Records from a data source
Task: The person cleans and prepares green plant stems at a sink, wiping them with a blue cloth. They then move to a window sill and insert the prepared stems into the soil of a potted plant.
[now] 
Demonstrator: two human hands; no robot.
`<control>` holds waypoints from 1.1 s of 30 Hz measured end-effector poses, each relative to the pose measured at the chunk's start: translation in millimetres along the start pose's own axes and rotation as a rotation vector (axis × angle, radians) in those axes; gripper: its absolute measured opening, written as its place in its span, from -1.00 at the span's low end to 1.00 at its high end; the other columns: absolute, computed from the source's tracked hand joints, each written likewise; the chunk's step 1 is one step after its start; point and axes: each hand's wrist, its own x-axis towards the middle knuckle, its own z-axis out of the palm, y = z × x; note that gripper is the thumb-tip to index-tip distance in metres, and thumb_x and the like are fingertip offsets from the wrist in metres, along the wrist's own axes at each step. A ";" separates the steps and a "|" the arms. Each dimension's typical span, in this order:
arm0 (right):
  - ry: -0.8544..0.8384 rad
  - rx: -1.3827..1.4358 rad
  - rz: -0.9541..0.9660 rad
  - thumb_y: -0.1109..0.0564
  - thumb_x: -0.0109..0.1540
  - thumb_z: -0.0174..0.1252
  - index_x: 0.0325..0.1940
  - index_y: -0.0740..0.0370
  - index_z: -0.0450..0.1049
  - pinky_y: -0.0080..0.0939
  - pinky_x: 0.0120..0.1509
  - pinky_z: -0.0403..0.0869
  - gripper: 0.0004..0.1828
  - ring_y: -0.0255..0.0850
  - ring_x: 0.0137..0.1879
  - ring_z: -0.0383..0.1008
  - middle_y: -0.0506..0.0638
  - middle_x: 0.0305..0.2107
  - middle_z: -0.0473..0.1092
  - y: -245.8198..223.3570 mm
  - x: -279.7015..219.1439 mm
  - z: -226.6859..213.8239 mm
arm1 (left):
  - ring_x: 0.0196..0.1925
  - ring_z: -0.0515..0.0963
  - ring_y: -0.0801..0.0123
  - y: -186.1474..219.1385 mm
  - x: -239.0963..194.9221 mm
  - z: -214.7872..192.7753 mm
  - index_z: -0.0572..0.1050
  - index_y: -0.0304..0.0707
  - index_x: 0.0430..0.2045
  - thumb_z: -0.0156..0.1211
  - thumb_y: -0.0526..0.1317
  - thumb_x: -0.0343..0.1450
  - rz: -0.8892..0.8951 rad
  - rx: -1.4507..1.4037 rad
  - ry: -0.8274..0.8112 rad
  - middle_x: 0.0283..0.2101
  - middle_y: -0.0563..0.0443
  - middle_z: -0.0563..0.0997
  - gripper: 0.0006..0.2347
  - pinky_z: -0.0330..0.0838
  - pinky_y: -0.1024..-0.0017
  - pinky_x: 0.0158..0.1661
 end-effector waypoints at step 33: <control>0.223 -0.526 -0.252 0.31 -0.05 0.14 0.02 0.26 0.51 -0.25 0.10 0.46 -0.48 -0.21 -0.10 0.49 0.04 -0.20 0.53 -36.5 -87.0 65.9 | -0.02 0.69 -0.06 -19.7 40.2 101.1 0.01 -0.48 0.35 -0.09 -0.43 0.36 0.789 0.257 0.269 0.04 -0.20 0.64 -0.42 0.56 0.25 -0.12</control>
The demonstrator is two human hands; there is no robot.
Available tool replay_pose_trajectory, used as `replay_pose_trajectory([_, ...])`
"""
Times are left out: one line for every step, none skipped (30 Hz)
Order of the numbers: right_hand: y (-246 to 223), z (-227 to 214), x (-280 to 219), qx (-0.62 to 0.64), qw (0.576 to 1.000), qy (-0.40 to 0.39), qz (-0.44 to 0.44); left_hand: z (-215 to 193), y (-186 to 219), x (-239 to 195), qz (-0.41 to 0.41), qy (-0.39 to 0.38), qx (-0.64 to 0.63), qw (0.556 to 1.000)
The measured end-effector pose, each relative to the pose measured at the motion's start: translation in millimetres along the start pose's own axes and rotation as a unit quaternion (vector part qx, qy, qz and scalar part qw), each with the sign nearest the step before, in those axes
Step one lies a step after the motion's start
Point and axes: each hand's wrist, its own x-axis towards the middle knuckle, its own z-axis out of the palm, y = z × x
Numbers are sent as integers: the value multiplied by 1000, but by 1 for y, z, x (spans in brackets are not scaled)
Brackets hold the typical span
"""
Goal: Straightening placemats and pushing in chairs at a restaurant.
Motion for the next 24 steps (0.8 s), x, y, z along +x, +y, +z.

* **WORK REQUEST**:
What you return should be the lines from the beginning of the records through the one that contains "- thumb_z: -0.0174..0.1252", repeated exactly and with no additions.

* **RESULT OF THE TASK**:
Task: The person cleans and prepares green plant stems at a sink, wiping them with a blue cloth. They then move to a window sill and insert the prepared stems into the soil of a potted plant.
[now] 
Demonstrator: two human hands; no robot.
`<control>` holds waypoints from 1.1 s of 30 Hz measured end-effector poses, each relative to the pose measured at the chunk's start: translation in millimetres along the start pose's own axes and rotation as a rotation vector (axis × angle, radians) in those axes; gripper: its absolute measured opening, written as its place in its span, from -1.00 at the span's low end to 1.00 at its high end; the other columns: absolute, computed from the source's tracked hand joints, each written likewise; the chunk's step 1 is one step after its start; point and axes: each hand's wrist, its own x-axis towards the middle knuckle, its own z-axis out of the palm, y = z × x; note that gripper is the thumb-tip to index-tip distance in metres, and thumb_x and the like are fingertip offsets from the wrist in metres, along the wrist's own axes at each step. A ";" separates the steps and a "|" the arms. Each dimension's typical span, in this order:
arm0 (right):
  - ry: -0.8544..0.8384 rad
  - rx: -1.3827..1.4358 rad
  - rz: -0.9541..0.9660 rad
  - thumb_y: -0.1109..0.0564
  - thumb_x: -0.0109..0.1540
  - thumb_z: -0.0174..0.1252

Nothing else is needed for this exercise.